Does the description disclose side effects, auth requirements, rate limits, or destructive behavior?

With no annotations, the description carries full burden. It declares the tool is read-only and returns a JSON array, but lacks details on pagination, rate limits, or auth requirements. However, for a simple zero-parameter tool, this is adequate.

Agents need to know what a tool does to the world before calling it. Descriptions should go beyond structured annotations to explain consequences.

Conciseness5/5

Is the description appropriately sized, front-loaded, and free of redundancy?

Three efficient sentences: purpose+output fields, usage guidance, and behavioral note. No wasted words; front-loaded with key information.

Shorter descriptions cost fewer tokens and are easier for agents to parse. Every sentence should earn its place.

Completeness5/5

Given the tool's complexity, does the description cover enough for an agent to succeed on first attempt?

For a simple list tool with no parameters and no output schema, the description covers purpose, output fields, usage context, and safety. It mentions returning all projects and doesn't omit critical aspects.

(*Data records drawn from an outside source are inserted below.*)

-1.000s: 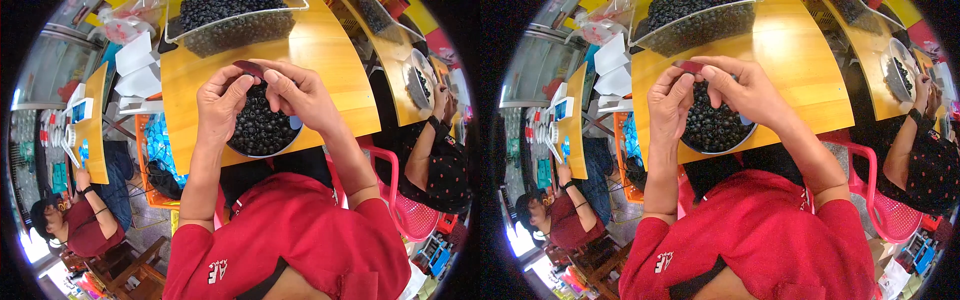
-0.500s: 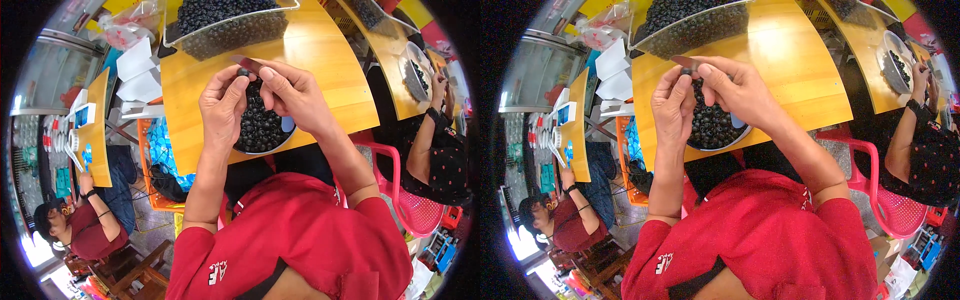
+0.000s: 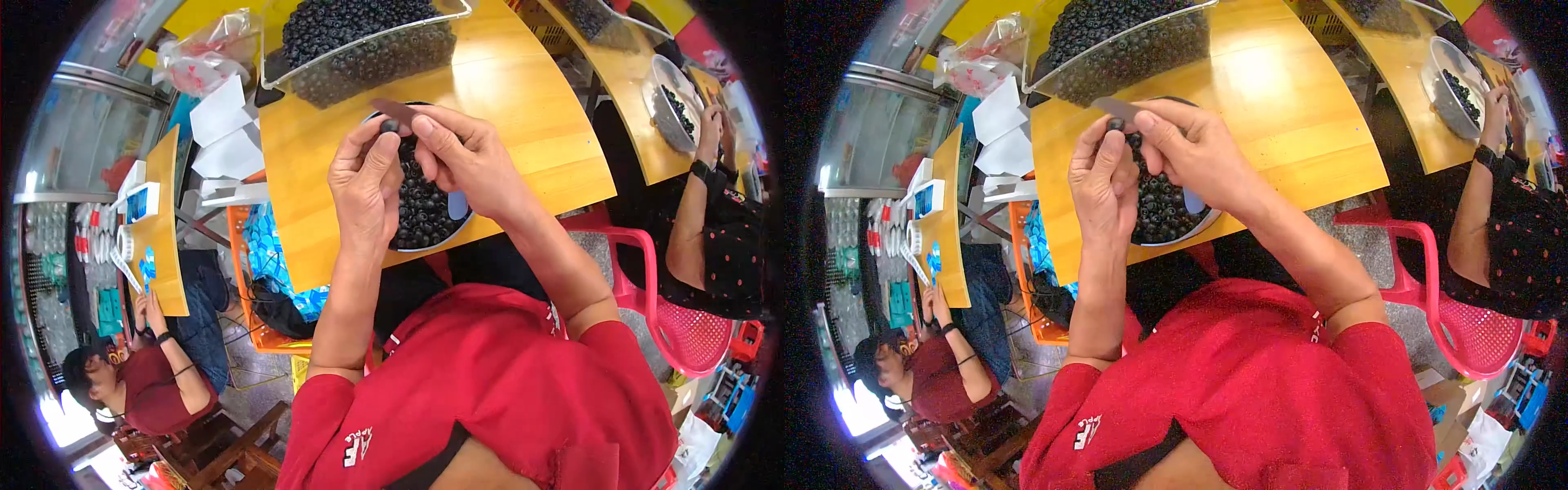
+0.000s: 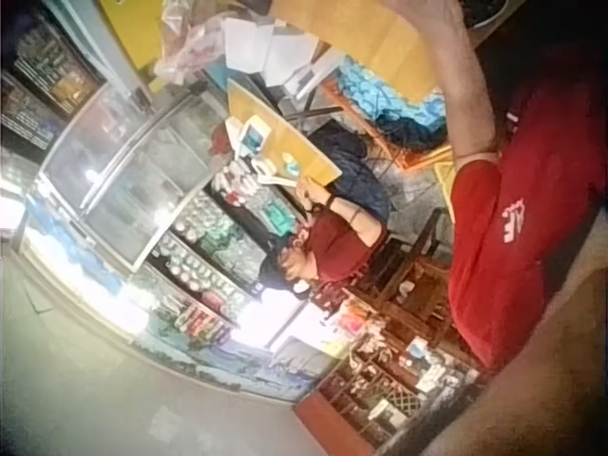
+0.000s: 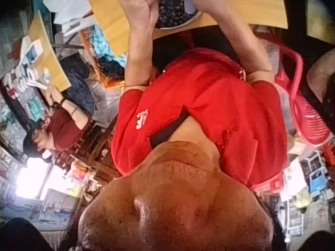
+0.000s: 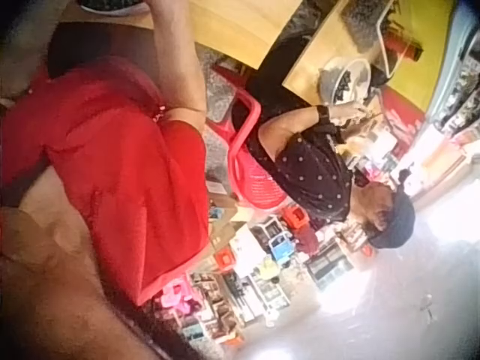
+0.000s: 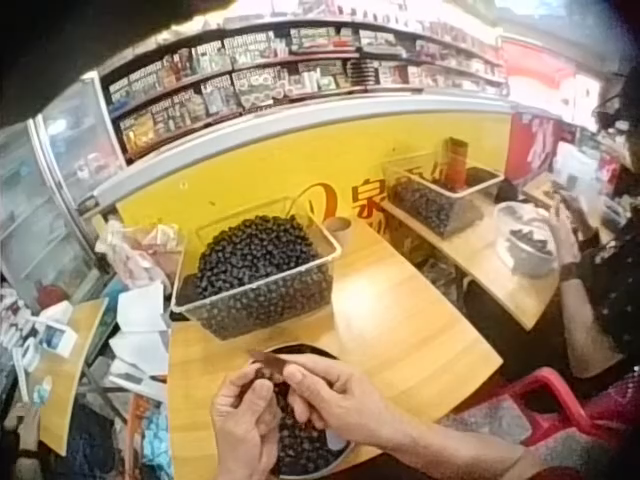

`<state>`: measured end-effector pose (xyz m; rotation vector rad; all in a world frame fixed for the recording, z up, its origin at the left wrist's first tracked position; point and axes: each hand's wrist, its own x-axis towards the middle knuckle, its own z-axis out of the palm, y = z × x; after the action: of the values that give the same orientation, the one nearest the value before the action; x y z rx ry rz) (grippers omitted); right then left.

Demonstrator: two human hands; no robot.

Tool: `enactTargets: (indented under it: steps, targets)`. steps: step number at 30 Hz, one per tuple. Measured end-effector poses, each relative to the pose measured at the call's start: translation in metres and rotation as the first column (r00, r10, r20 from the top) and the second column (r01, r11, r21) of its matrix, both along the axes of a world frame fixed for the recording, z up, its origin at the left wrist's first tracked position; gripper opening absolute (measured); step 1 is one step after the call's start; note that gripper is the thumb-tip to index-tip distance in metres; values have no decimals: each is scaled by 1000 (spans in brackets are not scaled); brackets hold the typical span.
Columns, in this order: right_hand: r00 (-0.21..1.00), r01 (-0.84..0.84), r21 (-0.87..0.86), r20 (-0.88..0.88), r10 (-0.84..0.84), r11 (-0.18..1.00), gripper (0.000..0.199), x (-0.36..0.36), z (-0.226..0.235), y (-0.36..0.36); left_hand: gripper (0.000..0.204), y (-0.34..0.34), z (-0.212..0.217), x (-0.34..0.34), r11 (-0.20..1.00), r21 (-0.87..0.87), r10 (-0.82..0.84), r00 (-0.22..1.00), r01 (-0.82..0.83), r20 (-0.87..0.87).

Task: The recorder uses a small knife to trim small dark fruits from a bowl and place them into a separate container.

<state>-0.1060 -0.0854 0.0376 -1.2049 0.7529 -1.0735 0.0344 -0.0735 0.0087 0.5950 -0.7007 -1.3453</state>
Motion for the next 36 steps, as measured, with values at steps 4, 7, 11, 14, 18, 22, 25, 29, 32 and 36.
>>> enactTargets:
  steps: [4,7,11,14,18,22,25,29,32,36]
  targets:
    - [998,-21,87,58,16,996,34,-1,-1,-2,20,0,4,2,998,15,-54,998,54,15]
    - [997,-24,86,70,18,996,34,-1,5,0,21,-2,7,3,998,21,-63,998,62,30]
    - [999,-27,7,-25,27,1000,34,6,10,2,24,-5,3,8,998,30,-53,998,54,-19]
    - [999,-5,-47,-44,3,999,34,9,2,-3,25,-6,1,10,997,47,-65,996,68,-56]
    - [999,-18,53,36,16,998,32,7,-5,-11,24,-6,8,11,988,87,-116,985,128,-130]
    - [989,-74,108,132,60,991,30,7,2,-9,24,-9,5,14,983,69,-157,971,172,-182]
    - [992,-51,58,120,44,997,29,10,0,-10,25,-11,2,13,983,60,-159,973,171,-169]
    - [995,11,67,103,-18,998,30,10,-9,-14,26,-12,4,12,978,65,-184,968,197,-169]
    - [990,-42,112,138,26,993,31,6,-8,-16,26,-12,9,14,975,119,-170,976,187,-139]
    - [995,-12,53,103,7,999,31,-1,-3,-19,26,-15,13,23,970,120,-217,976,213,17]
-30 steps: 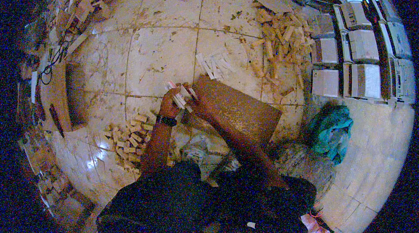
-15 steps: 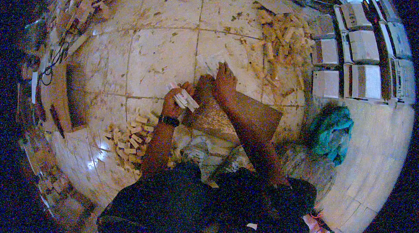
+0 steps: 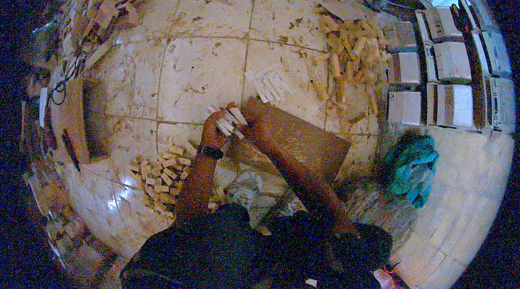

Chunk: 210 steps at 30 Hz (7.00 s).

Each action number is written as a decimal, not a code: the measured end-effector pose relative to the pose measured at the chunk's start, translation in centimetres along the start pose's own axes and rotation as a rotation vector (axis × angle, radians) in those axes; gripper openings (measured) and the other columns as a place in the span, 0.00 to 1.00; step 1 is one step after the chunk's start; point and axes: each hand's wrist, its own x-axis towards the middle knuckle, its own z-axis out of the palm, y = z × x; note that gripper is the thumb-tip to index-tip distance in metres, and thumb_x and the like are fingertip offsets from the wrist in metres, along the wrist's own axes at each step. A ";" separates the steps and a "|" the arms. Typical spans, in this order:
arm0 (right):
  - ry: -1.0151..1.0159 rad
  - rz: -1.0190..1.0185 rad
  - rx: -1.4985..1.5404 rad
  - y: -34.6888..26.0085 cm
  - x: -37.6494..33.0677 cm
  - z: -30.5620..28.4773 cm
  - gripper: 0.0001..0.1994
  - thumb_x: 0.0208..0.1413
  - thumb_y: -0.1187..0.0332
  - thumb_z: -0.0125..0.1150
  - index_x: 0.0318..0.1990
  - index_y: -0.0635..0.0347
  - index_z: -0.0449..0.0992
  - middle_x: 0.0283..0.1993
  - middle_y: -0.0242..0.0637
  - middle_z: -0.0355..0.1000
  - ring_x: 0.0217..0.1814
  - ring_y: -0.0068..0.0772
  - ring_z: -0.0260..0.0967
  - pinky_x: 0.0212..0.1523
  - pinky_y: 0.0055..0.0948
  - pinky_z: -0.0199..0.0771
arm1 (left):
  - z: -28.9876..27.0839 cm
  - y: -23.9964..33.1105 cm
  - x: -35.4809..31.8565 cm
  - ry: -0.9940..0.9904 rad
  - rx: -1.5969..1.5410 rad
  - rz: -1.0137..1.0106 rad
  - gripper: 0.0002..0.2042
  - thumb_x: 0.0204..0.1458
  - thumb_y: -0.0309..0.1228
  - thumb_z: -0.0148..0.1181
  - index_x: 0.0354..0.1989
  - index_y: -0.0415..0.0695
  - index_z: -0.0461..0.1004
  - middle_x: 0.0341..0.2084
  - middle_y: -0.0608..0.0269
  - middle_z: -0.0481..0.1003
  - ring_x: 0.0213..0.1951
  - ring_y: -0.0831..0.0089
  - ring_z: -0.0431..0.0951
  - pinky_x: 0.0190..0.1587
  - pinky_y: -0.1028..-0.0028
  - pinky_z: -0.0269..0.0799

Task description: The person sorts small white wooden sticks with red markings by hand, separating them into piles on the floor and placing some into a large sack. The person repeatedly picks up sticks, inspects them, and moves them between piles and the sack.

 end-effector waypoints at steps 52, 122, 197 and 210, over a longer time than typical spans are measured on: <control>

Complex tools with many parameters or behaviors need more documentation. Simple tools need less. This dimension scales expectations accordingly.

Parameters4/5

Does the description clarify parameter syntax, constraints, interactions, or defaults beyond what the schema provides?

No parameters exist, so schema coverage is 100%. Baseline 4 is appropriate; the description adds no parameter info because none are needed.

Input schemas describe structure but not intent. Descriptions should explain non-obvious parameter relationships and valid value ranges.

Purpose5/5

Does the description clearly state what the tool does and how it differs from similar tools?

The description clearly states the tool lists all projects in an organization, specifies returned fields (status, competitor count, last monitored timestamp), and mentions return type. It distinguishes itself from sibling tools by being the starting point to discover projectId values required by other tools.

Agents choose between tools based on descriptions. A clear purpose with a specific verb and resource helps agents select the right tool.

Usage Guidelines5/5

Does the description explain when to use this tool, when not to, or what alternatives exist?

Explicitly states 'Start here — call this first to discover available projectId values required by all other tools,' providing clear when-to-use guidance. Also declares read-only nature, which helps in tool selection.

Agents often have multiple tools that could apply. Explicit usage guidance like "use X instead of Y when Z" prevents misuse.